But why, physician-skeptics may ask, is Twitter any better than traditional web browsing, email, list-servs and handheld apps? I thought about that and am pleased to offer my Top Twelve reasons why every doc should include Twitter in their informatics medical bag.
1. Lit Headlines: The major medical journals use Twitter to efficiently describe their latest content with links.

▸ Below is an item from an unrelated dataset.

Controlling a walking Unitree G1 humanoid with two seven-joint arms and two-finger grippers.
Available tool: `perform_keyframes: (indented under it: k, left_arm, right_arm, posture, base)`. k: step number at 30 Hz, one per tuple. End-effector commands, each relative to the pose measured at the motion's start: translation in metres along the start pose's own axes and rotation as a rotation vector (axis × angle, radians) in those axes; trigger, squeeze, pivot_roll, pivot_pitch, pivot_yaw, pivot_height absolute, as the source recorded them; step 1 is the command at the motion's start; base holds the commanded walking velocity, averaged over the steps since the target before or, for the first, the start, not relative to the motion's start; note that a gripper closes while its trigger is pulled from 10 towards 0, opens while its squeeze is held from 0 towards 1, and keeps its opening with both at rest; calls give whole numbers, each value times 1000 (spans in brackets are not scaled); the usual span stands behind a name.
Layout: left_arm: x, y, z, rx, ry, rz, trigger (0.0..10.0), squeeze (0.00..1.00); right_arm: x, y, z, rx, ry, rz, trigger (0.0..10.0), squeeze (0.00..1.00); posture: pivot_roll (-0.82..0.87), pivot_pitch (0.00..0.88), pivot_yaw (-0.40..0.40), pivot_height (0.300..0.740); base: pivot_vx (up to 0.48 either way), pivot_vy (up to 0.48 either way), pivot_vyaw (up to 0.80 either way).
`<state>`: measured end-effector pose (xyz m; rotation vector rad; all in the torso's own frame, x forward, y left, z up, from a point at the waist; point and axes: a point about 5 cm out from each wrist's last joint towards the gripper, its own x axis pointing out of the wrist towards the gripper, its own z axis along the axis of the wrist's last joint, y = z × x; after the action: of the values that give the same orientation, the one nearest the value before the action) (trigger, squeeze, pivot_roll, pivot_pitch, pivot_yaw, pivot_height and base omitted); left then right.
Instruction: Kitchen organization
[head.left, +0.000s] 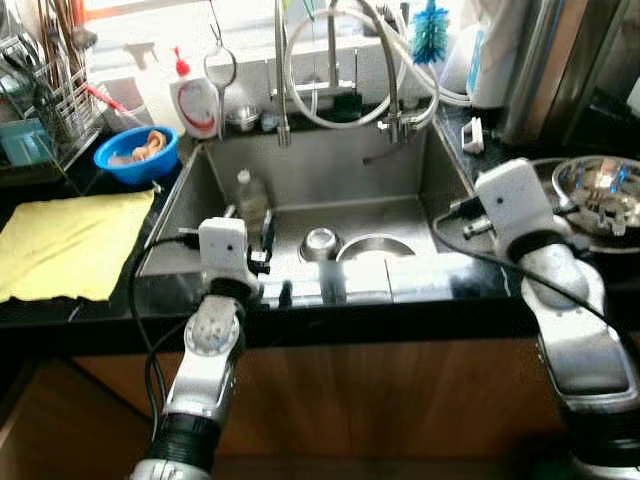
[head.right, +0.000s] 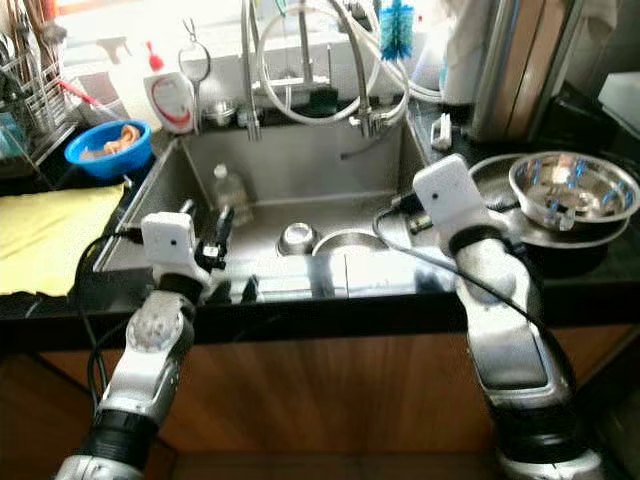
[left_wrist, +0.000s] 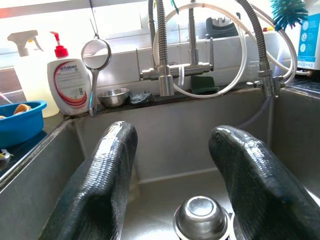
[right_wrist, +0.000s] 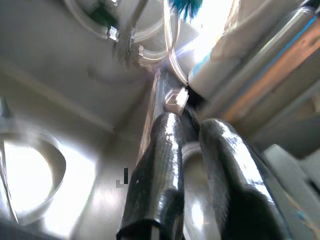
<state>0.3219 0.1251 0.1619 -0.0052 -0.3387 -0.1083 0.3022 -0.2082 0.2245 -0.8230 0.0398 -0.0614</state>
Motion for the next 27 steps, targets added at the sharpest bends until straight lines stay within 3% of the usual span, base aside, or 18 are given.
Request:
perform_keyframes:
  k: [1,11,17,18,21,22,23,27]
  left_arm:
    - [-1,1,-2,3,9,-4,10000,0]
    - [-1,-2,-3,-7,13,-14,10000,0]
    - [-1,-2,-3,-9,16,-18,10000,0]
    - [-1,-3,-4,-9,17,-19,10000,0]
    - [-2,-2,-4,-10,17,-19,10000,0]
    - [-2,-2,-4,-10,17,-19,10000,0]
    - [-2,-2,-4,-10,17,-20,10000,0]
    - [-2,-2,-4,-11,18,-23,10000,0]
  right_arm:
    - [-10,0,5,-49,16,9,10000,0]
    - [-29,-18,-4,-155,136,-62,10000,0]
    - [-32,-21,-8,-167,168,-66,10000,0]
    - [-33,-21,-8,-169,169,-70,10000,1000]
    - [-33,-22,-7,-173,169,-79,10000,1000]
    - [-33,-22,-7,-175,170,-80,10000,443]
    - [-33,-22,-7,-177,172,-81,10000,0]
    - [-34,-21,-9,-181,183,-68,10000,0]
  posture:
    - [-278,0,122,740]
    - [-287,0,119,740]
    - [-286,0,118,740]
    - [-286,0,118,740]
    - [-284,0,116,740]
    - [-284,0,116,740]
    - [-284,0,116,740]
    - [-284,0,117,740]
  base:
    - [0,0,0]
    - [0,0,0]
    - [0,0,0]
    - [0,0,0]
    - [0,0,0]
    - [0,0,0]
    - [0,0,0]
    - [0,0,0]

2. Fame: Traditional print authors are publishing more and more about less and less. Getting peers to follow your original and insightful tweets is the new route to attaining status as an expert. I have more than 500 daily followers vs. how many actually read the average peer-reviewed article?
3. News Junkies: Some of your like-minded peers are freely aggregating and retweeting relevant headlines with links for your perusing efficiency. They can be indefatigable.
4. Kool-Aid Immunity: Did you know your Chief, Chair, VP, lead administrator or Dean wants to control all your communication? Twitter is an easy way to step out of the information bubble and monitor contrary news about that EHR, medical device, performance standards, your institution’s business partners, the competition and more.
5. Efficiency: Twitter trains you to be both brainy and brief. If you can’t fit it into 140 characters or less, you’re wasting your readers’ time.
6. Messaging: The “@” allows you to interact with established and potential colleagues outside of your institution’s email system. Thanks to this function, I have met some wonderful colleagues.
7. Medical Conference Tweets: View formal and informal updates and insights about that conference you’re attending from not only the meeting organizers but other attendees.
8. Community: Like-minded colleagues are not only clustering in listservs but in Twitter.
9. Room for Diversions: Efficiency makes it guilt-free to include non-medical content.
10. Speed: It’s astonishing how quickly Twitter users spot and link just-released reports that take days to appear on the web and weeks to appear on print.
11. Searches: Yes, traditional literature searches and Google have their advantages, but the “#” function can find links to information resources that you might otherwise miss.